Las ciudades fueron objeto de un reordenamiento autoritario. Una ley de 1978 que descongeló los alquileres provocó una migración obligatoria a los suburbios, mientras las villas miseria eran arrasadas, abandonando a las familias en terrenos privados de servicios de agua y electricidad. Las autopistas destruyeron barrios enteros.

Como todos éramos considerados sospechosos, cualquier actividad -como la de los familiares que recorrían juzgados, cuarteles, hospitales y comisarías, o la de algunos abogados que se atrevieron a presentar habeas corpus- se hacía con riesgo de vida.

Meses antes del golpe se había creado la Asamblea Permanente por los Derechos Humanos (APDH), compuesta por personalidades de distintos ámbitos. A meses del 24 de marzo se formó Familiares de Desaparecidos y Detenidos por Razones Políticas, y las Madres iniciaron en abril de 1977 una tozuda e memorable tarea de reclamo. La ferocidad de la represión incluyó a los hijos de los señalados como subversivos, nacidos en cautivero o entregados como botín. Quienes los buscaban se conocieron desde entonces como Abuelas de Playa de Mayo.

Miembros de distintas confesiones formaron el Movimiento Ecuménico por los Derechos Humanos (MEDH), que brindó apoyo y contención a la víctimas, contra el silencio cómplice de la mayor parte de las cúpulas religiosas, aunque no faltaron sacerdotes entre los victimarios. El Servicio Paz y Justicia (SERPAJ), la Liga por los Derechos del Hombre y el Centro de Estudios Legales y Sociales (CELS) participaron en la búsqueda de desaparecidos, difundieron en el exterior lo que sucedía y diseñaron estrategias jurídicas.

El exilio forzado de los que lograron evadir el aniquilamiento fue haciendo conocer a la opinión pública mundial lo que estaba pasando mediante numerosos foros y organizaciones.
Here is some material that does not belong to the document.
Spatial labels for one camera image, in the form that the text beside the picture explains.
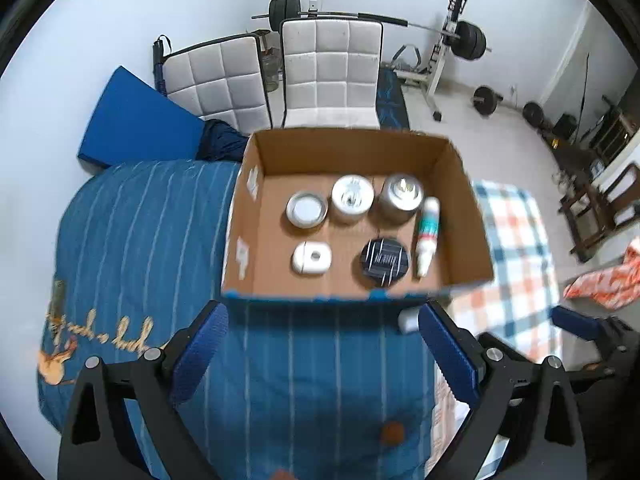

Se destacaron las Comisiones de Solidaridad de Familiares de Presos, Desaparecidos y Asesinados (COSOFAM), presentes en Europa y América. La Comisión Argentina de Derechos Humanos (CADHU) acreditó denuncias ante la Asamblea Nacional (Parlamento) de Francia y en la Organización de las Naciones Unidas (ONU).

Para lograr sus objetivos, la dictadura practicó la desaparición masiva y la sistemática negación de que algo semejante existiera, confiando en el efecto aterrador que ello tendría en la sociedad. Y lo consiguió por un tiempo, aunque sus efectos más profundos se harían sentir por décadas.

Mientras tanto, grupos de argentinos que se resistían al terror comenzaron a establecer lazos de solidaridad obligadamente clandestinos, apoyo afectivo, centro de investigación, de discusión y difusión de una cultura silenciada a tiros, alejándose tanto del clima de hipocresía generalizado como de la represión.